Great piece by Steven Baxter - ex of SGS - on the New Statesman blog about the News of the World's demise. Baxter points out that the 'Screws' owes its destruction to a culture that it has itself helped to create and maintain - the "do something now even if we don't know all the facts" culture. It's a pretty devastating indictment of the levels to which the tabloid journalism espoused by the 'Screws' has fallen:
We don't know what the outcome will be of various investigations, inquiries and hearings, including the one overseen by Brooks herself at News International. But people couldn't wait for all that to unfold: they demanded something be done now. If they jumped the gun and jumped to conclusions based on limited evidence, they were only acting the way they had been taught to by the News of the World itself.
He goes on to elaborate:
"We will be passing our dossier to the police." Those words appeared at the end of News of the World investigations down the years, implying that readers should infer guilt on the part of whichever ne'er-do-well was being investigated that week, their wrongdoings exposed thanks to secret recording or other "dark arts". It created a culture in which an allegation became proof, a culture in which readers were invited to leap to conclusions.
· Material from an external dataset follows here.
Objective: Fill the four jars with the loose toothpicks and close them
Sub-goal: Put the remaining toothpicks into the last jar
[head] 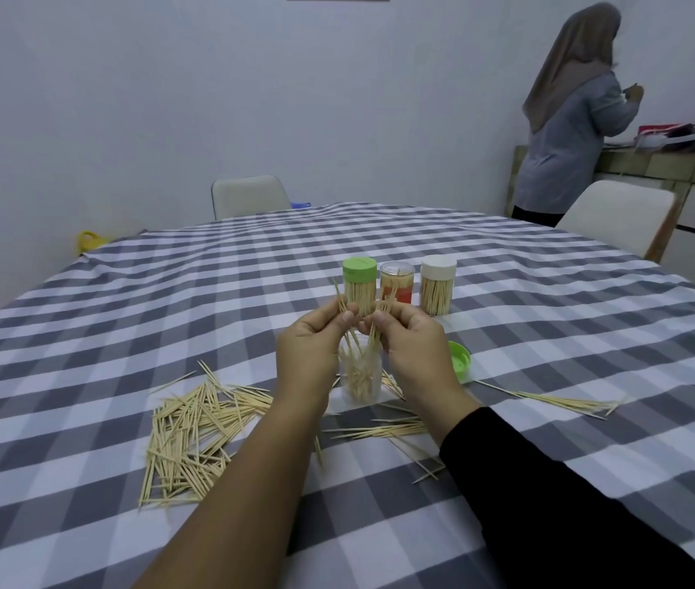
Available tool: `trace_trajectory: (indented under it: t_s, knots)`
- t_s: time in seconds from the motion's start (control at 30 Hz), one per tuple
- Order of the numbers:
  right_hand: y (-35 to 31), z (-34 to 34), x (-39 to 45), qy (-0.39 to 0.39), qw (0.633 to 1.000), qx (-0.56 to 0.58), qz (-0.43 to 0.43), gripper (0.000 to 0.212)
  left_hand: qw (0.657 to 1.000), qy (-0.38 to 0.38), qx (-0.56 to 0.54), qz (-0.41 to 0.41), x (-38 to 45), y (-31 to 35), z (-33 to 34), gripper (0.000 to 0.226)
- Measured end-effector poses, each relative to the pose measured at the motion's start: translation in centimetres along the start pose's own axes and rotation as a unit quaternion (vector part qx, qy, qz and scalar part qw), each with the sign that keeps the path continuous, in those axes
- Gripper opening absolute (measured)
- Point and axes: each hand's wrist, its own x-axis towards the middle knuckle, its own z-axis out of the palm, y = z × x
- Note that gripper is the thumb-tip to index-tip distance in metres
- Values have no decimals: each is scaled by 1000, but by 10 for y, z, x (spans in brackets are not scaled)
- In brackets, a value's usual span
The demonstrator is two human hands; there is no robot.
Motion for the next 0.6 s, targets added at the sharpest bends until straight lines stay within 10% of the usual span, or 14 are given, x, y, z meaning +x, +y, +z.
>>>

If people have done so this week, the News of the World can hardly condemn such behaviour.
It may be the methods rather than the substance of the News of the World's type of journalism that has caused its downfall, but as Baxter's article shows only too clearly, it is not always possible to separate the two. The News of the World may not have quite destroyed itself, but its parent, News International, is beginning like Saturn to consume its own children, and who knows where that might end.